Stored records
------------------------------------------------------------------------

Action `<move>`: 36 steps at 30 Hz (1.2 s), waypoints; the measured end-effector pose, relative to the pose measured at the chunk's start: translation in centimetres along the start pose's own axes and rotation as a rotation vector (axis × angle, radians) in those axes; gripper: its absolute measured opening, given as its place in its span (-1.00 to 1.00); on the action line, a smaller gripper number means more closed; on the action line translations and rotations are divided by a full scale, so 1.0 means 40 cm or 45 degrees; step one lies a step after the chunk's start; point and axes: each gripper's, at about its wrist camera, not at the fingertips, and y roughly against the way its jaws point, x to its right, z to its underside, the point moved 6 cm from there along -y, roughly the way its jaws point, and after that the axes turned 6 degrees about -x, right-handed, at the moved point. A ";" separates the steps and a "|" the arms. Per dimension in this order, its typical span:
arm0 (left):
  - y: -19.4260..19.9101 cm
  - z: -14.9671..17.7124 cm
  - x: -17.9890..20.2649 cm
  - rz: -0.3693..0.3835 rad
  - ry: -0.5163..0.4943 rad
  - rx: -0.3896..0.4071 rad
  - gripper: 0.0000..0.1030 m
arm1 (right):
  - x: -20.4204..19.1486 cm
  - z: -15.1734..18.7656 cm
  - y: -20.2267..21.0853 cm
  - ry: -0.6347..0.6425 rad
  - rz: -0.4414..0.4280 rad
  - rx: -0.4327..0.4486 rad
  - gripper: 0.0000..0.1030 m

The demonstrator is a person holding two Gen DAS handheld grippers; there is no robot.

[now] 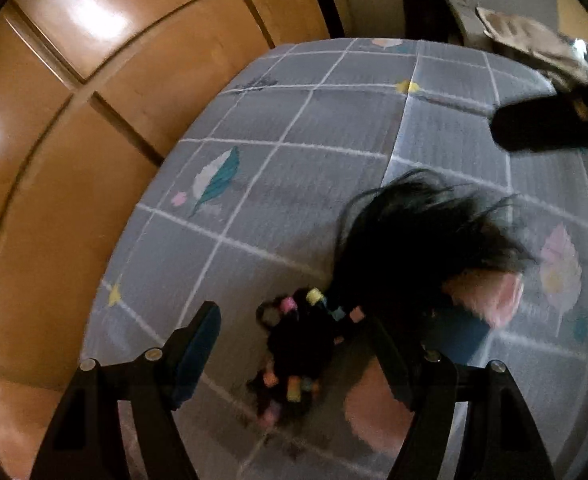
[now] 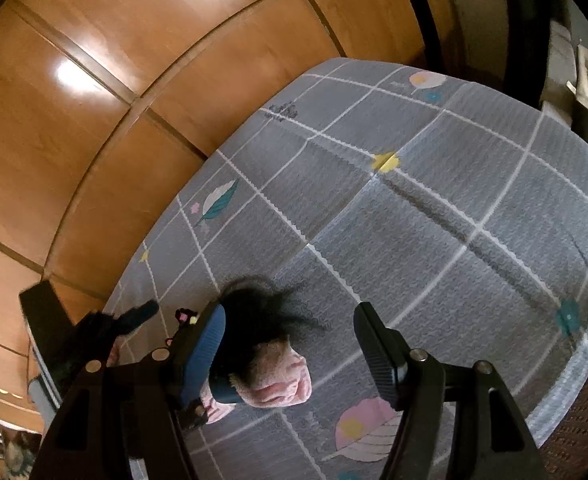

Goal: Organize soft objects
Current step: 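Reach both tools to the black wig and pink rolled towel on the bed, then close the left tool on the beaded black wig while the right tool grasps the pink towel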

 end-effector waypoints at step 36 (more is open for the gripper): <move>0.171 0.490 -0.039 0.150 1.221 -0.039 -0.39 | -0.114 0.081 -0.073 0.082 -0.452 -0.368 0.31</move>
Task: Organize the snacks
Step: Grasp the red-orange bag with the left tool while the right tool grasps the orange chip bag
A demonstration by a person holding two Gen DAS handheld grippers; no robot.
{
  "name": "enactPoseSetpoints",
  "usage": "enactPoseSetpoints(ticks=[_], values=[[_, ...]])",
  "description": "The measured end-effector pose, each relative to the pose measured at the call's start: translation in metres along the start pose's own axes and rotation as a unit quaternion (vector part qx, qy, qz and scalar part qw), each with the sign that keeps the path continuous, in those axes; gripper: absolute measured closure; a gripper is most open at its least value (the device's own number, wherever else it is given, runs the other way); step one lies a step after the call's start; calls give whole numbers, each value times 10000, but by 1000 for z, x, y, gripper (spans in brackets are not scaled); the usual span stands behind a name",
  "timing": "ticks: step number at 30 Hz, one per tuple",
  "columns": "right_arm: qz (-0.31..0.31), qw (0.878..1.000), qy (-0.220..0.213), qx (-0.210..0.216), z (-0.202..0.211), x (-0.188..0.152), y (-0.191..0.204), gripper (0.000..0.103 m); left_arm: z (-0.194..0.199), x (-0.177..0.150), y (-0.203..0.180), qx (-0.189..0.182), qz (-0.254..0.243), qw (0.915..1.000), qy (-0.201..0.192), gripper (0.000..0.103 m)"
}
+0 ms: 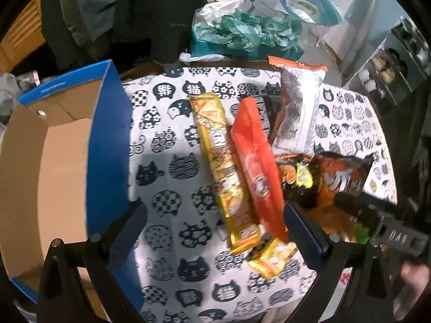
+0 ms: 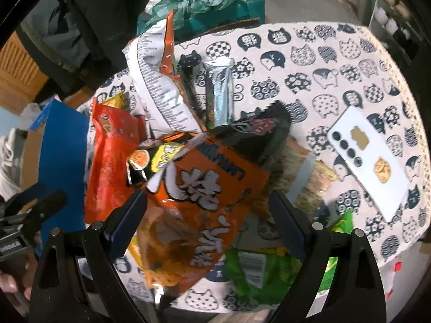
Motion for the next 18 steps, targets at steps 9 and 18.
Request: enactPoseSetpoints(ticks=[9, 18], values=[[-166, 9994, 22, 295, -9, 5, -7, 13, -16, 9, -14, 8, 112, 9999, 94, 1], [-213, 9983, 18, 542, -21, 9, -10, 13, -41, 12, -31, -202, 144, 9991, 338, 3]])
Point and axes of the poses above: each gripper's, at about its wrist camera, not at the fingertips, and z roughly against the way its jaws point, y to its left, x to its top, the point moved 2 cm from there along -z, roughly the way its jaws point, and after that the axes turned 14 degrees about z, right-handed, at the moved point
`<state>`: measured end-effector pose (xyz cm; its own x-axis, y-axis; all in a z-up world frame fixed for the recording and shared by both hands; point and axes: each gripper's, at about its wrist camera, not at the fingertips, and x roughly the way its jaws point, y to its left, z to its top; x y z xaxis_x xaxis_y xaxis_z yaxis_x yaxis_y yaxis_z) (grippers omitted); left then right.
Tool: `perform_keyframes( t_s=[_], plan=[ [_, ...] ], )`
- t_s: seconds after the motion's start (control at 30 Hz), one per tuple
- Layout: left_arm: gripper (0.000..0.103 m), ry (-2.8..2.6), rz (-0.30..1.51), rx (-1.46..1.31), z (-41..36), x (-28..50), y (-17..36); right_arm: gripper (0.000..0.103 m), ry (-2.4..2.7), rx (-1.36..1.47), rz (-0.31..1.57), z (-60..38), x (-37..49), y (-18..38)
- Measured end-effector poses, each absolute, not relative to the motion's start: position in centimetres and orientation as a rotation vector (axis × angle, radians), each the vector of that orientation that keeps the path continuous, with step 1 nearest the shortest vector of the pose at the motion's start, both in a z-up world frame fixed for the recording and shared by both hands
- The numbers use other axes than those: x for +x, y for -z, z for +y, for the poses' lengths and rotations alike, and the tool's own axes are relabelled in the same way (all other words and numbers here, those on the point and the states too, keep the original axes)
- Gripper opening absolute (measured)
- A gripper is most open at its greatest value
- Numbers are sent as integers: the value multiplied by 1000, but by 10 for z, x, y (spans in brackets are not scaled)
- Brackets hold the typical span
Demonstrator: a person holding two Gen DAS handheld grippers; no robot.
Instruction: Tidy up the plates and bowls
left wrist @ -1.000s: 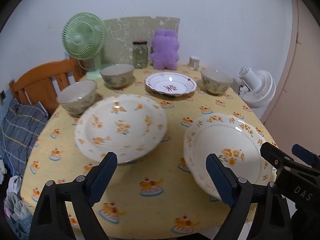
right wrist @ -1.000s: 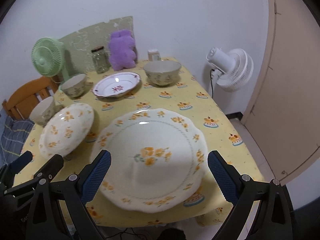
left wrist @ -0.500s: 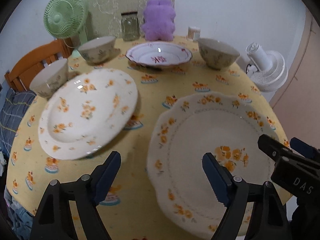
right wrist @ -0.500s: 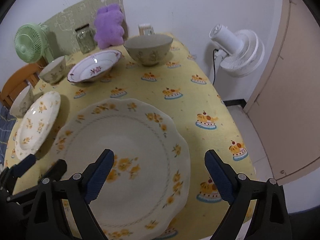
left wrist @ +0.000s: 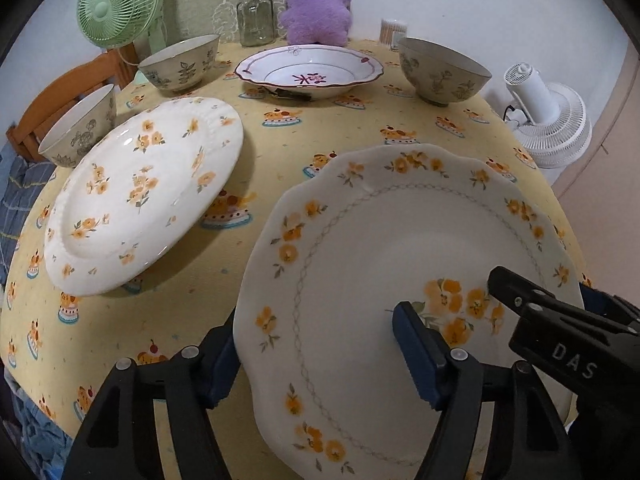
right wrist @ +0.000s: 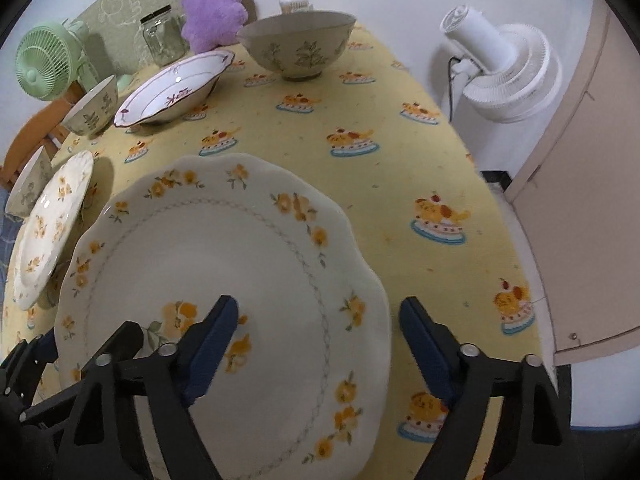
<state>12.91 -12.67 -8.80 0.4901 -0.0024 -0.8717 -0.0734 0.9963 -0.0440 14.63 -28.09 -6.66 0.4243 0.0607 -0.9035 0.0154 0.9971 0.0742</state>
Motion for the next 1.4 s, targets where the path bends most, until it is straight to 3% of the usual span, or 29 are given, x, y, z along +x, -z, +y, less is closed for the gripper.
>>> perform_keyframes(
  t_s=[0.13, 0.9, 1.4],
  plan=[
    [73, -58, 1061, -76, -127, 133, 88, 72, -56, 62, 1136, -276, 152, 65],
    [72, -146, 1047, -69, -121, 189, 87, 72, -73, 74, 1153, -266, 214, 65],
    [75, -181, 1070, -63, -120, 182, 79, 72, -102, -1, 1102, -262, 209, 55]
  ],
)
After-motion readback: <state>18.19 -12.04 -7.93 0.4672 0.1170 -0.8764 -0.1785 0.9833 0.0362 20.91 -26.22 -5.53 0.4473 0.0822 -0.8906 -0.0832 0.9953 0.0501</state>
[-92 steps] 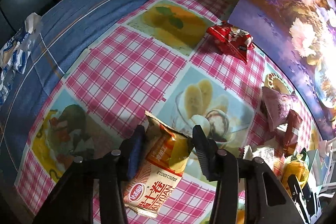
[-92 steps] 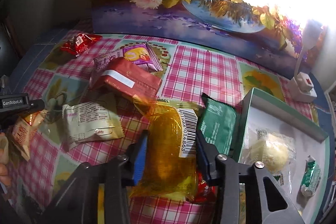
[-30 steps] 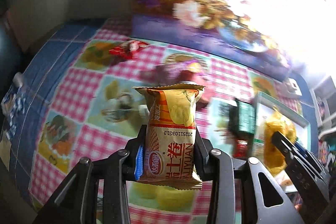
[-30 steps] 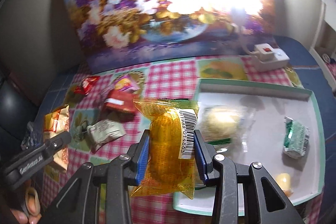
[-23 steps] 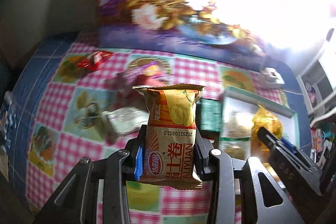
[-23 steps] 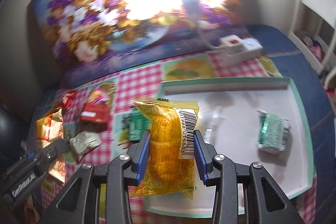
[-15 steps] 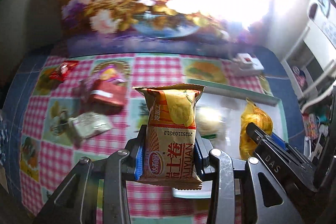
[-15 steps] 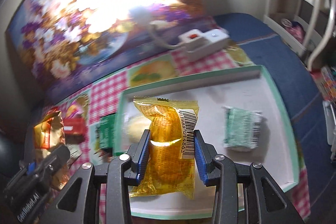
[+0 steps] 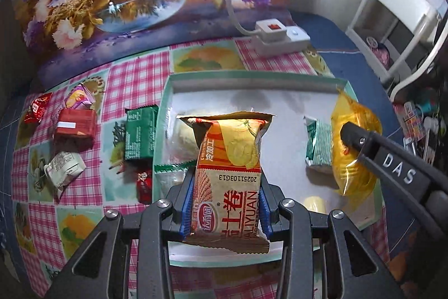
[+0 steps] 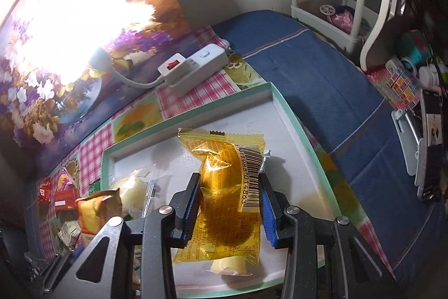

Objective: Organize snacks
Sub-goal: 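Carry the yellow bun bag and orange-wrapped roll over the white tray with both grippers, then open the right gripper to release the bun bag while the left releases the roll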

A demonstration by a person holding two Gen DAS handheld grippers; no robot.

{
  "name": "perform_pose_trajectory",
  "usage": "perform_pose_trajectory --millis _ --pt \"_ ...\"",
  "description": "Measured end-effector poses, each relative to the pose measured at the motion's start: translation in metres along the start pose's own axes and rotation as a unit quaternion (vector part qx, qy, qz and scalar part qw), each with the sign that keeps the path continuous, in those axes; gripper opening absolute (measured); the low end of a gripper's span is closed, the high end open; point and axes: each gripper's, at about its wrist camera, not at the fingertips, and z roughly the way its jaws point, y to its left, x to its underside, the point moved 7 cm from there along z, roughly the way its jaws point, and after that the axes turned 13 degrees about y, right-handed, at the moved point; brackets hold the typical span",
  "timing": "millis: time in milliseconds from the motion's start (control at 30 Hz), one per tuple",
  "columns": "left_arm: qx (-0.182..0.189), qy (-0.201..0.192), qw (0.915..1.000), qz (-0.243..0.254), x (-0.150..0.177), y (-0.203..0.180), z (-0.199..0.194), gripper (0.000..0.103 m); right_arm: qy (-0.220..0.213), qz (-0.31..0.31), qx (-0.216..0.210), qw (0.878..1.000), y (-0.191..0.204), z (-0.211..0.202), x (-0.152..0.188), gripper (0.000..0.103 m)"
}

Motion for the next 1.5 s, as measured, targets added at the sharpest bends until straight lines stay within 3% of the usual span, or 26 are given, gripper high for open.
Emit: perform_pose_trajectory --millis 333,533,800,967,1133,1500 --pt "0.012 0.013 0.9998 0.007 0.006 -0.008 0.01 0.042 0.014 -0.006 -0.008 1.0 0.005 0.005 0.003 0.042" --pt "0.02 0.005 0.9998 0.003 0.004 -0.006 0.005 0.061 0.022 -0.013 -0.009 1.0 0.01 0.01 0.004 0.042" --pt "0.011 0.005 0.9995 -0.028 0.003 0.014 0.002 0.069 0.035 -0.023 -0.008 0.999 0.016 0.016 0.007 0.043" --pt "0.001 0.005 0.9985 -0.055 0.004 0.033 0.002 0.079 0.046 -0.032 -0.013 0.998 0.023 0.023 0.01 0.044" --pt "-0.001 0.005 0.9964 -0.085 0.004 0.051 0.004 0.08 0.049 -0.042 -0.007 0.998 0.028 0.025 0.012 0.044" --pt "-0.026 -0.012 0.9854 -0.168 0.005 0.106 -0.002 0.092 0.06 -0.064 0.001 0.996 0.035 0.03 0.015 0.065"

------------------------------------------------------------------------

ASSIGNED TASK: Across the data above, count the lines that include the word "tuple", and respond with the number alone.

ANSWER FOR THIS EXERCISE: 3